By the end of 1940, all twelve Kuomintang-purchased Renault ZB tanks were allotted to the First Armored Regiment. In 1942, they accompanied the mechanized 200th Division (also known as the Fifth Army) as part of the Chinese Expeditionary Force and entered Burma. Much of the Renault ZB’s combat history in Burma remains unclear, but it seems that all twelve units were destroyed or abandoned by the time the Second Sino-Japanese War had ended. The Yunnanese though, still had all four of their Hotchkiss-armed ZB tanks which seemed to have seen no combat action during the war but were used for training exercises.
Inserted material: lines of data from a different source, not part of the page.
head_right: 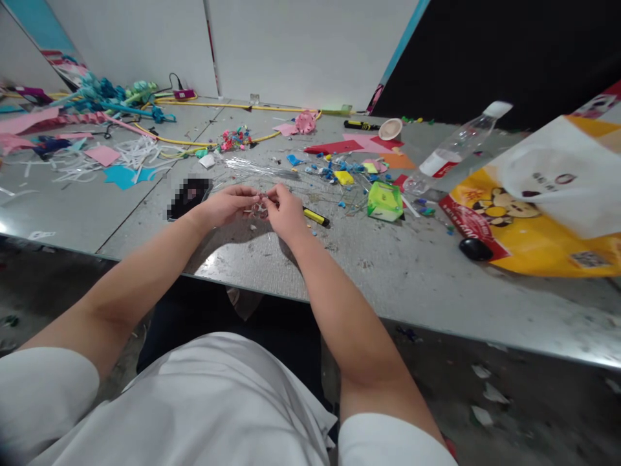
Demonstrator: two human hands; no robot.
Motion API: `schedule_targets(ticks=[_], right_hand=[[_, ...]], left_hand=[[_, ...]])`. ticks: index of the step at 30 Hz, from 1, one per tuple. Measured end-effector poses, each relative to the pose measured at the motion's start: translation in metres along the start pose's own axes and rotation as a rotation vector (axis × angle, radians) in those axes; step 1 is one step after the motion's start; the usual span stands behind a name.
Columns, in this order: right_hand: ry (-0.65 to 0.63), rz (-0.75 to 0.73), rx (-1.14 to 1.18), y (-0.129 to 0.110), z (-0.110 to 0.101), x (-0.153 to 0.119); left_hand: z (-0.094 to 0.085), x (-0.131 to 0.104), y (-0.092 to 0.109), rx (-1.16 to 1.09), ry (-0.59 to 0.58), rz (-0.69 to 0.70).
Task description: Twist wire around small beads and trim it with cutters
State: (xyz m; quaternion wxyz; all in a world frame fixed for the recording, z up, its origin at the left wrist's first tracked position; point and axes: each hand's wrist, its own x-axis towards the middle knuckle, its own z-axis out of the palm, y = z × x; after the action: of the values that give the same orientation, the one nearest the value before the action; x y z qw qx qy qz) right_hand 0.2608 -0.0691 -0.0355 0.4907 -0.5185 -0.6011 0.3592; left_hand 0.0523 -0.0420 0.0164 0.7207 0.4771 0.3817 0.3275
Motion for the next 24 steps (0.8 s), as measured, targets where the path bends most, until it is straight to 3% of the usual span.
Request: schedule_targets(ticks=[8,17,20,24], right_hand=[[-0.035,-0.031,-0.002,-0.005,-0.002,-0.001],[-0.035,-0.014,-0.003,-0.007,0.005,0.002],[-0.012,-0.03,-0.105,-0.006,0.003,0.001],[0.02,-0.172,-0.323,-0.011,-0.006,-0.001]], left_hand=[[0.002,0.001,-0.002,-0.076,-0.09,0.002],[0.009,-0.001,-0.003,-0.151,-0.05,0.005],[0.009,0.002,-0.004,-0.072,-0.025,-0.024],[0.003,0.007,-0.006,0.141,0.029,-0.002]])
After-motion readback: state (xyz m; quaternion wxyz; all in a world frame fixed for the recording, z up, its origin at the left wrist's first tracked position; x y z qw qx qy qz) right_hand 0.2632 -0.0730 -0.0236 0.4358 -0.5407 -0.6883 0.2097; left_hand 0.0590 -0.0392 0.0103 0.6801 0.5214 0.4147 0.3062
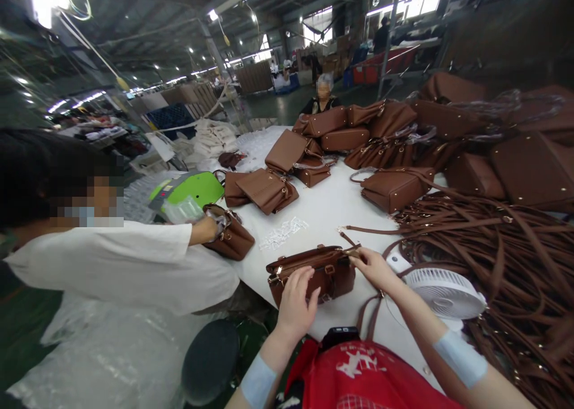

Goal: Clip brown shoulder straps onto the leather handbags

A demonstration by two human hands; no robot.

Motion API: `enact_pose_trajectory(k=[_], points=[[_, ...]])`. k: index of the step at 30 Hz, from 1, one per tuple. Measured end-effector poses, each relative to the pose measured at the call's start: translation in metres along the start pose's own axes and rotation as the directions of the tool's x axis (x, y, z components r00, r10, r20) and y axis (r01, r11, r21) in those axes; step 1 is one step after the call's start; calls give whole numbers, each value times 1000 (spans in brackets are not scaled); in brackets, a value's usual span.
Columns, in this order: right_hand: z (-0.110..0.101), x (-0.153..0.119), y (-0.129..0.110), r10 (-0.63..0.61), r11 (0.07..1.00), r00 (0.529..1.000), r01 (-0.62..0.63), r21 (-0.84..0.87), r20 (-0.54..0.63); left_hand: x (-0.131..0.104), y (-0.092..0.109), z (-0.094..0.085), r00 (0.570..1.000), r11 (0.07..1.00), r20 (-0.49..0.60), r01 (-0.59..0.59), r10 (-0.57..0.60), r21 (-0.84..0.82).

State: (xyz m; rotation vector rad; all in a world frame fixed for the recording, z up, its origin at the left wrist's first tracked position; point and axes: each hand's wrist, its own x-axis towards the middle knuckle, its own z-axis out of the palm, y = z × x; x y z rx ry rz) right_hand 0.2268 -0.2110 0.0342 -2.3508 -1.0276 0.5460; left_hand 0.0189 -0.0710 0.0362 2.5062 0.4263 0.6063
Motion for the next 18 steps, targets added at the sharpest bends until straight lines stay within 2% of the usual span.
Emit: enact_pose_trajectory(k=[2,3,5,7,8,9,10,11,12,13,14,15,16,18], points=[[-18,-23,-32,-239,948,970,244,204,-49,3,15,-7,994,996,-100,-29,38,86],[-26,-36,-49,-372,881,927,368,297,-43,3,23,-12,987,992,-146,-56,72,112],[-36,-59,-80,-599,740,798,518,428,71,5,35,-25,965,981,-192,-162,180,106],[-38,-72,-99,-706,668,677,541,511,206,5,38,-43,942,969,-225,-245,248,43],[-38,-74,-102,-712,670,656,526,524,252,4,34,-54,939,976,-272,-220,211,-2],[-37,-73,-102,-694,690,664,504,519,278,3,26,-67,929,988,-355,-138,107,-64],[-36,-68,-97,-662,720,692,480,502,288,0,13,-81,883,988,-467,-24,-49,-150],[-38,-63,-91,-626,749,724,456,481,289,-5,-4,-97,780,959,-578,101,-241,-263],[-41,-57,-82,-592,775,753,433,461,287,-12,-26,-113,622,900,-663,178,-416,-397],[-46,-51,-74,-564,796,772,414,441,293,-23,-51,-128,443,845,-724,196,-528,-497],[-54,-45,-66,-539,815,785,396,422,304,-37,-78,-142,310,802,-740,229,-597,-551],[-62,-41,-59,-515,833,797,379,402,315,-53,-105,-154,240,762,-727,291,-643,-578],[-71,-38,-54,-492,849,810,366,381,318,-71,-130,-161,187,674,-665,402,-723,-620],[-83,-35,-51,-472,861,831,363,356,296,-106,-166,-163,66,408,-481,639,-874,-652]])
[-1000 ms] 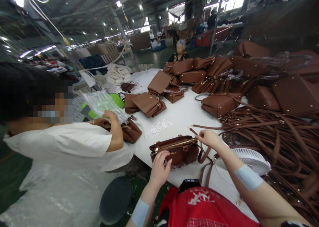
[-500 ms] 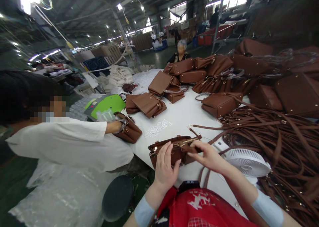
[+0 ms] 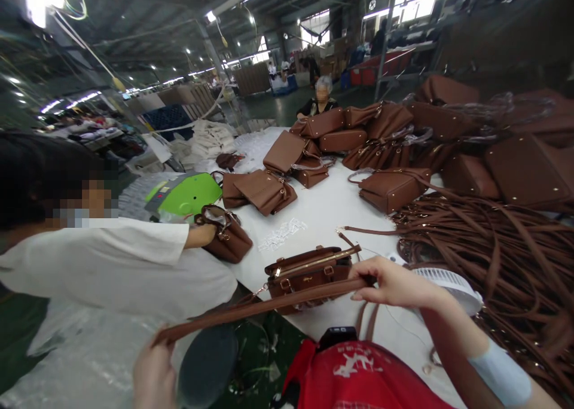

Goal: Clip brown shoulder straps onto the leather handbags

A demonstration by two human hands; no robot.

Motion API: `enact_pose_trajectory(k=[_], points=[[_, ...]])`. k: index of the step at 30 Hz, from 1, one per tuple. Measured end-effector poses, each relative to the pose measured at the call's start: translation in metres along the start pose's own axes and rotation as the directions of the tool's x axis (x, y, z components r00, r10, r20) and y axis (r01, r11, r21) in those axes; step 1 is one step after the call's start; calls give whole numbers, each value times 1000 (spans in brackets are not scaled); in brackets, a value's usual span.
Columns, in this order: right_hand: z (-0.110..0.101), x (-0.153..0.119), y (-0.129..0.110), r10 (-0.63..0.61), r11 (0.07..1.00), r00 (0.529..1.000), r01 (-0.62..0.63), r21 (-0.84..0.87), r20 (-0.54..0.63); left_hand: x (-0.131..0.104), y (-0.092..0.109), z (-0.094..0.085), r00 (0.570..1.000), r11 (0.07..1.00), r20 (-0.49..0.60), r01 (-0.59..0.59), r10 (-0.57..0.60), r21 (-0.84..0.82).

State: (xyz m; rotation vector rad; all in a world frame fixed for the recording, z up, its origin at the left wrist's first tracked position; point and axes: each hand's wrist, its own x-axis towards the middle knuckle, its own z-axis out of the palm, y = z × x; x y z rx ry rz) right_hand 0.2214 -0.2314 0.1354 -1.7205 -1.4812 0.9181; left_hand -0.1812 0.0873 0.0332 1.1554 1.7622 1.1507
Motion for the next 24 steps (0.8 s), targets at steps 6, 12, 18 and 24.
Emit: enact_pose_trajectory(k=[6,12,18,24], points=[[50,33,-18,-61,998,994,61,2,91,-100,-29,32,939,992,331,-113,87,58],[99,55,-15,36,999,960,-31,-23,278,-210,31,79,180,994,983,-108,35,-16],[61,28,25,114,970,897,-193,146,427,-125,38,48,558,981,829,-134,-44,142],[52,15,36,158,918,868,-304,254,471,-36,42,-1,896,991,435,-125,92,49]])
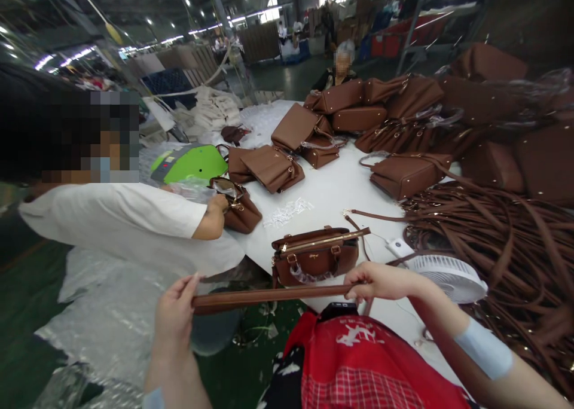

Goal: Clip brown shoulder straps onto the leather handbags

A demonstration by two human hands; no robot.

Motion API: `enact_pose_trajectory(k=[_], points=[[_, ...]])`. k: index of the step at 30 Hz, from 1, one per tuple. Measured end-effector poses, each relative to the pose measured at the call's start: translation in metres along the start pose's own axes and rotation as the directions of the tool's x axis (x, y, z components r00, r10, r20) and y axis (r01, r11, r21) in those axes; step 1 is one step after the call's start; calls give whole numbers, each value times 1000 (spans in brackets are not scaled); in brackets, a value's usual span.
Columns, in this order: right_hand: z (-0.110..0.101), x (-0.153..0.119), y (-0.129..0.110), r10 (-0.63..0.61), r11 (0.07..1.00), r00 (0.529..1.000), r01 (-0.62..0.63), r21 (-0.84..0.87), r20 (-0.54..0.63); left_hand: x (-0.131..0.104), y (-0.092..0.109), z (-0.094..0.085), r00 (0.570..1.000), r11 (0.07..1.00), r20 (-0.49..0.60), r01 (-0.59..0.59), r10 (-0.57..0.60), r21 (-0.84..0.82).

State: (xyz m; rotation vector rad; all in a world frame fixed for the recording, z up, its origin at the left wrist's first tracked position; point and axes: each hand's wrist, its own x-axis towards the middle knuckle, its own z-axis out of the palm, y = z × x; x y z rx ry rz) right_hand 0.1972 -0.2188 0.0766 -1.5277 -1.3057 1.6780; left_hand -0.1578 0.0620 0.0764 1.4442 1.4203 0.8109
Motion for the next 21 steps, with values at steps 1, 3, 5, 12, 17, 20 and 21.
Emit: enact_pose_trajectory(k=[1,3,5,12,17,20,21], points=[[0,1,-3,-3,999,999,2,41,32,4,-1,-4,999,999,-16,-34,35,24],[1,6,-8,-15,996,998,9,93,61,4,-2,3,992,984,73,-112,103,137],[5,15,-12,-39,993,999,36,116,28,-6,-2,28,948,945,266,-235,172,226],[34,53,-1,-37,999,962,46,28,-269,-92,23,157,497,829,805,-559,323,13],[30,42,14,18,981,908,65,183,-418,-108,28,186,364,868,913,-495,185,22],[26,34,16,5,917,869,193,348,-495,-105,25,191,385,927,906,-374,178,-23],[25,32,17,-7,894,848,243,376,-531,-105,24,194,391,938,901,-342,186,-45]])
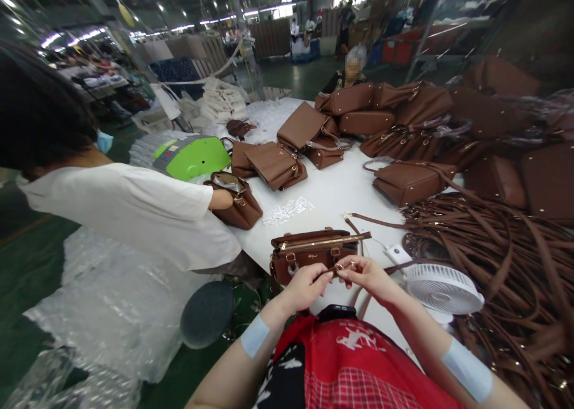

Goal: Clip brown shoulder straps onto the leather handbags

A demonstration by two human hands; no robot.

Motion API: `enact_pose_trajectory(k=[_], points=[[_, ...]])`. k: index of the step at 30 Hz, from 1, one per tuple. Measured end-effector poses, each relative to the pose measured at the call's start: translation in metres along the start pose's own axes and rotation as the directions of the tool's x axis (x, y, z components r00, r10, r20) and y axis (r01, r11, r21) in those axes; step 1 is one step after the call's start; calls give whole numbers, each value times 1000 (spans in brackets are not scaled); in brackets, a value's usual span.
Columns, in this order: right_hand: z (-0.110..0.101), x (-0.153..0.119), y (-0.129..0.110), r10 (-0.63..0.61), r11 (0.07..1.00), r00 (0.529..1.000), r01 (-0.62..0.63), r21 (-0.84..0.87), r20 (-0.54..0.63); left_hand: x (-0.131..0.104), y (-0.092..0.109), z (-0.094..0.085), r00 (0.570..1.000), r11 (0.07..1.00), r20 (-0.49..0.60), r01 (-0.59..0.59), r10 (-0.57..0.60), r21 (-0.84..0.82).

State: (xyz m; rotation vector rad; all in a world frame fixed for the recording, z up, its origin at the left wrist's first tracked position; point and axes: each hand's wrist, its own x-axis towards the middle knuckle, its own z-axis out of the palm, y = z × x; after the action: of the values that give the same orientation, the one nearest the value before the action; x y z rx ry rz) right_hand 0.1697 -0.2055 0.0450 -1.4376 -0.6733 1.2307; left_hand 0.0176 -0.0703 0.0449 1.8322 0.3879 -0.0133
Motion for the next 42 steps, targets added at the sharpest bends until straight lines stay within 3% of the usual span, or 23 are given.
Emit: enact_pose_trajectory(k=[4,9,12,14,17,20,22,26,28,31,34,37,42], points=[[0,-2,1,-89,995,988,95,40,-129,12,6,13,998,997,-21,-56,55,-48],[-4,-5,9,-98,991,965,117,67,-242,28,16,31,995,991,9,-97,96,89],[-10,-9,13,-88,963,960,150,222,-265,38,22,34,993,966,7,-118,120,230],[-15,-13,14,-105,935,955,190,301,-278,45,28,32,989,943,-54,-114,137,313],[-24,-21,12,-82,940,975,145,307,-208,59,36,28,972,898,-106,-147,208,414],[-33,-30,11,-43,979,997,56,196,-69,77,41,29,955,841,55,-284,292,461],[-41,-32,14,-41,998,996,45,52,-79,89,41,34,943,816,152,-333,297,472],[-62,-30,26,-152,913,954,35,-407,-257,115,39,44,942,804,218,-333,256,492],[-71,-25,32,-180,847,934,-13,-531,-310,129,40,46,934,788,274,-343,228,511],[-83,-17,39,-163,834,908,-83,-545,-387,150,42,46,901,720,383,-402,203,566],[-91,-5,46,-114,869,894,-121,-479,-433,171,40,43,877,516,462,-460,134,723],[-96,7,53,-76,898,905,-120,-423,-418,191,34,41,892,345,451,-430,22,834],[-106,24,59,-66,904,929,-99,-417,-365,223,21,48,887,323,448,-394,-111,860]])
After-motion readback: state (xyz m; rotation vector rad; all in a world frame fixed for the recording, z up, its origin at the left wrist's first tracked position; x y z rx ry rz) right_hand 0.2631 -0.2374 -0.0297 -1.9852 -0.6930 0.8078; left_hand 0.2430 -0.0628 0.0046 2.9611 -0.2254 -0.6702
With the Nationalist’s annexation of the Yunnan province in October following the “Kunming Incident”, Long Yun lost his position as de facto ruler of the Yunnan province and all his military assets were confiscated by the Kuomintang. The four Yunnanese Renault ZB tanks were assigned to an armoured unit under the jurisdiction of the Kunming Anti-Air Command Region where they most likely had served in a defensive guard capacity. It would appear that the Renault ZB would see combat for the last time in the Chinese Civil War, where one Renault ZB was reported to have been used in January of 1947 by the Kuomintang in combat. At least one example was captured by the Communist People’s Liberation Army. The gun was removed from the tank likely when the crew abandoned it, probably to prevent the Communist forces from capturing it. The rest were likely all destroyed in combat or scrapped, thus ending the Renault ZB’s service in China.